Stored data
============

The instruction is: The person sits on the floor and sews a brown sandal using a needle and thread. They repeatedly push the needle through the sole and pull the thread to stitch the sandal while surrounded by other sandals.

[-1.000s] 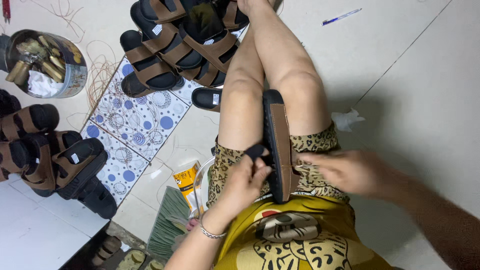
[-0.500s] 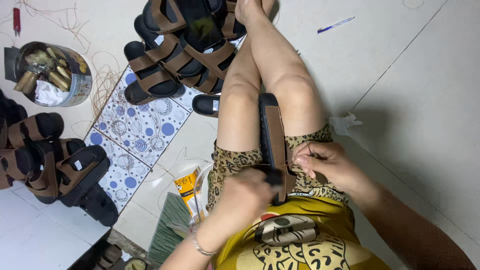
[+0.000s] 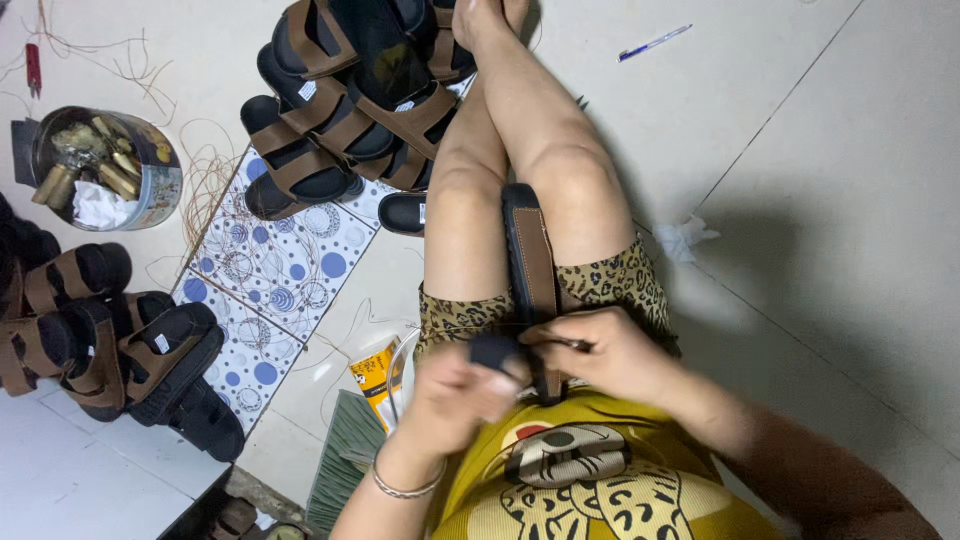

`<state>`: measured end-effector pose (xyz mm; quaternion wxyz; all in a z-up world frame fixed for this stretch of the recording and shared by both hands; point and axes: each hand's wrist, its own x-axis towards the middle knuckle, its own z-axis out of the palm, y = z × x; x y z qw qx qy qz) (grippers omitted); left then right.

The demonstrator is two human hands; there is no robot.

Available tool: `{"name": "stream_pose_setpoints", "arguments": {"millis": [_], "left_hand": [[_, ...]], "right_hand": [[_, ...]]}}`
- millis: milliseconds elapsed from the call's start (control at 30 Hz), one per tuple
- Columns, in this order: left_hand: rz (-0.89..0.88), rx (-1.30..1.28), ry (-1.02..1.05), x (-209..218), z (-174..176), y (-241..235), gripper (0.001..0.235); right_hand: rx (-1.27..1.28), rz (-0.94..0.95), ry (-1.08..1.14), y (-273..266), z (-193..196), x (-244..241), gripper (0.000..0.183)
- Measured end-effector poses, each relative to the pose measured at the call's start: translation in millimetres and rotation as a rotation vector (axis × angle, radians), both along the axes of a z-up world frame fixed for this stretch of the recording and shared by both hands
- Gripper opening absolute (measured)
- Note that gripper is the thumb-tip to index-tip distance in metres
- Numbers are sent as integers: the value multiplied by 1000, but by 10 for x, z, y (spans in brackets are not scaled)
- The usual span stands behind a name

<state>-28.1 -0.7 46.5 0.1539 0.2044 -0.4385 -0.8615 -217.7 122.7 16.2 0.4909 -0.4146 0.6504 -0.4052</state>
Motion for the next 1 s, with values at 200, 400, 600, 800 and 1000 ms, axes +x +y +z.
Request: {"name": "stream_pose_setpoints", "arguments": {"millis": [200, 400, 600, 800, 1000], "left_hand": [[272, -287, -322, -254, -23, -177, 51], [-585, -243, -827, 238, -146, -238, 40], [-266, 148, -120, 147, -253, -336, 38], [197, -677, -399, -435, -179, -635, 33], [544, -508, -376, -636, -116, -1009, 30]], "right_hand": [[-127, -173, 611, -29, -660, -601, 10], [209, -642, 1161, 2098, -1898, -3047, 29], [133, -525, 415, 789, -268, -929, 16], [212, 269, 320, 273, 335, -341, 26], [-190, 57, 73, 159, 293, -193, 15]]}}
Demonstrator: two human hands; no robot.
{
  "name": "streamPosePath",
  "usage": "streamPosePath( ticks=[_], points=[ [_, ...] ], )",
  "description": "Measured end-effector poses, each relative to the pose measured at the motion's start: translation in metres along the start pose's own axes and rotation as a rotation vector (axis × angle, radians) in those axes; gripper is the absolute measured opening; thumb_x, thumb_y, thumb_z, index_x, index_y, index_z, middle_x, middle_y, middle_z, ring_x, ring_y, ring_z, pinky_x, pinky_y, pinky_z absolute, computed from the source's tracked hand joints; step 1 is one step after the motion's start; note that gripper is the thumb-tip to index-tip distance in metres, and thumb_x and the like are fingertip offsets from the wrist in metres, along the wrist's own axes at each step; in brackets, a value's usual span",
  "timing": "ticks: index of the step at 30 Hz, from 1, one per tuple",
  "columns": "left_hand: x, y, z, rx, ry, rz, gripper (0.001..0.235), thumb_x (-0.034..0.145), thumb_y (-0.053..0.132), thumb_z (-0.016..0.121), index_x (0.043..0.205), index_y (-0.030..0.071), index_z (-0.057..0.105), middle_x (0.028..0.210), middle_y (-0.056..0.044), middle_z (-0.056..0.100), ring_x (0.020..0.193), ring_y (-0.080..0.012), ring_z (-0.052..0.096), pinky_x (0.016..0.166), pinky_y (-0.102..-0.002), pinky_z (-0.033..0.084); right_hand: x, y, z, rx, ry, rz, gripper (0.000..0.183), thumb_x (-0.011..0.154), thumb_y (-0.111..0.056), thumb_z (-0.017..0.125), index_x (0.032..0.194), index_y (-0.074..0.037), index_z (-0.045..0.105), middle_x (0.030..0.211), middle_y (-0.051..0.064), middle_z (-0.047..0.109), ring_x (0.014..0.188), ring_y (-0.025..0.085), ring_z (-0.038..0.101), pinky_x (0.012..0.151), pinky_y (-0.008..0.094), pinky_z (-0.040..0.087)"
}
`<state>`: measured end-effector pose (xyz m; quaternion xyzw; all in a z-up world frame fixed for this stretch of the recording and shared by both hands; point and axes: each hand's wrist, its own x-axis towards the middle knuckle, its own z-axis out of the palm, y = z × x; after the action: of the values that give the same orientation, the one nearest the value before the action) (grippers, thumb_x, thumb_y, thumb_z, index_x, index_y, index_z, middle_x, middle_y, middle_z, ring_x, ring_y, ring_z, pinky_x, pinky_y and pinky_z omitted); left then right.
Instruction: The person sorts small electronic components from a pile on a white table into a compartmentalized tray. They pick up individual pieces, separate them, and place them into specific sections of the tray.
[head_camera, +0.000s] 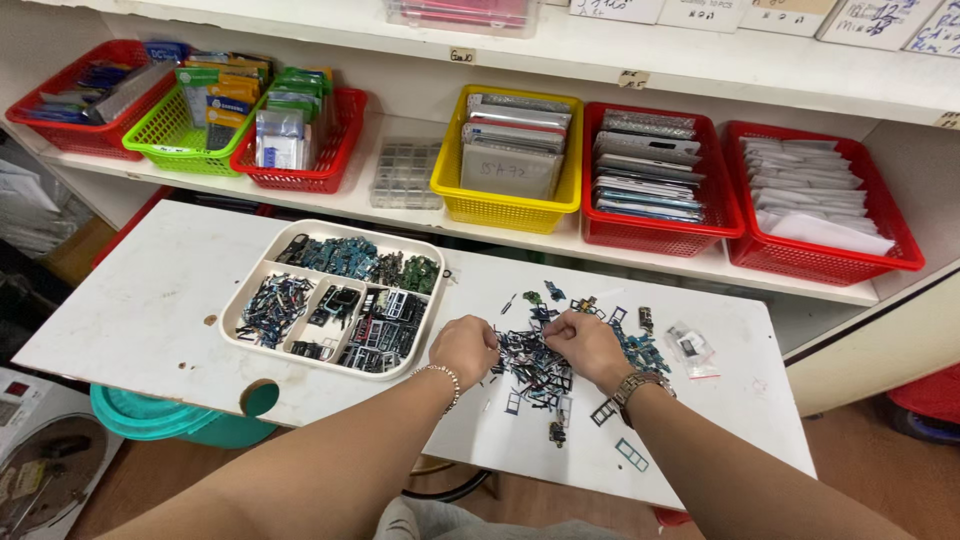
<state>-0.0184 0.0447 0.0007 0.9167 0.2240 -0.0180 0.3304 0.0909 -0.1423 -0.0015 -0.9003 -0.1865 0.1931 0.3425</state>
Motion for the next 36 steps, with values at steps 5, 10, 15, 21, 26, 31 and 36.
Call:
streamPosePath(
  ticks=[5, 10, 15, 21, 26, 31, 36],
  points=[
    [-0.004, 0.001, 0.009, 0.111, 0.012, -0.152, 0.02, 0.077, 0.017, 0.081, 0.096, 0.013, 0.079, 0.106, -0.008, 0.076, 0.11, -0.0256, 0.068, 0.097, -0.036, 0.054, -0.018, 0.0, -0.007, -0.139, -0.047, -0.093, 0.023, 0.086, -0.029, 0.077, 0.1, -0.01, 0.078, 0.087, 0.005, 0.077, 0.078, 0.015, 0.072, 0.076, 0.029, 0.057],
    [-0.014, -0.004, 0.016, 0.076, 0.074, -0.218, 0.019, 0.078, 0.016, 0.077, 0.097, 0.015, 0.077, 0.11, -0.007, 0.074, 0.114, -0.0249, 0.066, 0.1, -0.037, 0.052, -0.044, -0.017, 0.0, -0.144, -0.243, -0.261, 0.024, 0.078, -0.028, 0.077, 0.097, -0.013, 0.077, 0.089, 0.003, 0.074, 0.085, 0.018, 0.071, 0.08, 0.031, 0.058],
    [-0.02, -0.011, 0.016, 0.064, 0.105, -0.215, 0.026, 0.075, 0.018, 0.08, 0.1, 0.014, 0.075, 0.111, -0.007, 0.073, 0.116, -0.0244, 0.063, 0.101, -0.037, 0.05, -0.063, -0.036, 0.005, -0.327, -0.277, -0.467, 0.034, 0.074, -0.03, 0.082, 0.098, -0.01, 0.069, 0.093, 0.007, 0.066, 0.1, 0.025, 0.059, 0.094, 0.038, 0.047],
    [-0.036, -0.012, 0.019, -0.033, 0.095, -0.143, 0.019, 0.076, 0.02, 0.08, 0.093, 0.012, 0.077, 0.102, -0.007, 0.075, 0.105, -0.0246, 0.069, 0.096, -0.037, 0.053, -0.059, -0.044, 0.013, -0.403, -0.275, -0.496, 0.029, 0.072, -0.025, 0.081, 0.094, -0.01, 0.069, 0.094, 0.006, 0.067, 0.101, 0.025, 0.06, 0.097, 0.04, 0.045],
    [-0.048, -0.01, 0.02, -0.045, 0.046, -0.133, 0.013, 0.076, 0.018, 0.079, 0.087, 0.012, 0.079, 0.093, -0.007, 0.077, 0.096, -0.0239, 0.073, 0.092, -0.035, 0.055, -0.056, -0.048, 0.016, -0.456, -0.215, -0.551, 0.025, 0.077, -0.026, 0.078, 0.095, -0.012, 0.069, 0.097, 0.007, 0.065, 0.106, 0.026, 0.058, 0.097, 0.042, 0.044],
    [-0.049, -0.012, 0.012, -0.068, 0.015, -0.146, 0.014, 0.076, 0.018, 0.079, 0.088, 0.011, 0.078, 0.092, -0.01, 0.078, 0.095, -0.0243, 0.074, 0.091, -0.036, 0.056, -0.061, -0.06, 0.015, -0.52, -0.19, -0.55, 0.026, 0.079, -0.028, 0.079, 0.098, -0.013, 0.068, 0.104, 0.007, 0.061, 0.113, 0.026, 0.053, 0.099, 0.042, 0.04],
    [-0.045, -0.019, 0.005, -0.069, 0.048, -0.131, 0.012, 0.079, 0.019, 0.077, 0.087, 0.01, 0.079, 0.093, -0.009, 0.078, 0.095, -0.0245, 0.073, 0.09, -0.036, 0.056, -0.052, -0.066, 0.013, -0.524, -0.335, -0.555, 0.025, 0.075, -0.025, 0.079, 0.097, -0.017, 0.07, 0.104, 0.006, 0.062, 0.113, 0.024, 0.053, 0.1, 0.041, 0.04]
  ],
)
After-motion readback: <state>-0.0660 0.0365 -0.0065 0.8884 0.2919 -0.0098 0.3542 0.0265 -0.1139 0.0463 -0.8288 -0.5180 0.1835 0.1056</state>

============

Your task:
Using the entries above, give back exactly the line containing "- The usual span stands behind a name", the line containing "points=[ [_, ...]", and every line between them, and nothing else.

Response area:
- The usual span stands behind a name

<state>-28.1 -0.7 46.5 0.1539 0.2044 -0.4385 -0.8615 -217.7 122.7 16.2 0.4909 -0.4146 0.6504 -0.4052</state>
Motion for the next 1 s, with values at 200, 400, 600, 800 and 1000 ms, axes +x +y +z.
Request: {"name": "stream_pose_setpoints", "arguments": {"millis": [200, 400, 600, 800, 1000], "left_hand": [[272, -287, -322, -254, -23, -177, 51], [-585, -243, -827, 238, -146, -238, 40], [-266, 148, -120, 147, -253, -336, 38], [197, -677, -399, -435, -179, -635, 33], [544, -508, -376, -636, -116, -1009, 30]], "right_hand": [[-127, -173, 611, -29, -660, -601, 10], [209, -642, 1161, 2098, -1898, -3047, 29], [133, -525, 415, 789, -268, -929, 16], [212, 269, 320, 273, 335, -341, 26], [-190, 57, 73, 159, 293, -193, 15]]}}
Demonstrator: two human hands; no robot.
{
  "name": "streamPosePath",
  "usage": "streamPosePath( ticks=[_], points=[ [_, ...] ], )",

The answer, as written, is complete.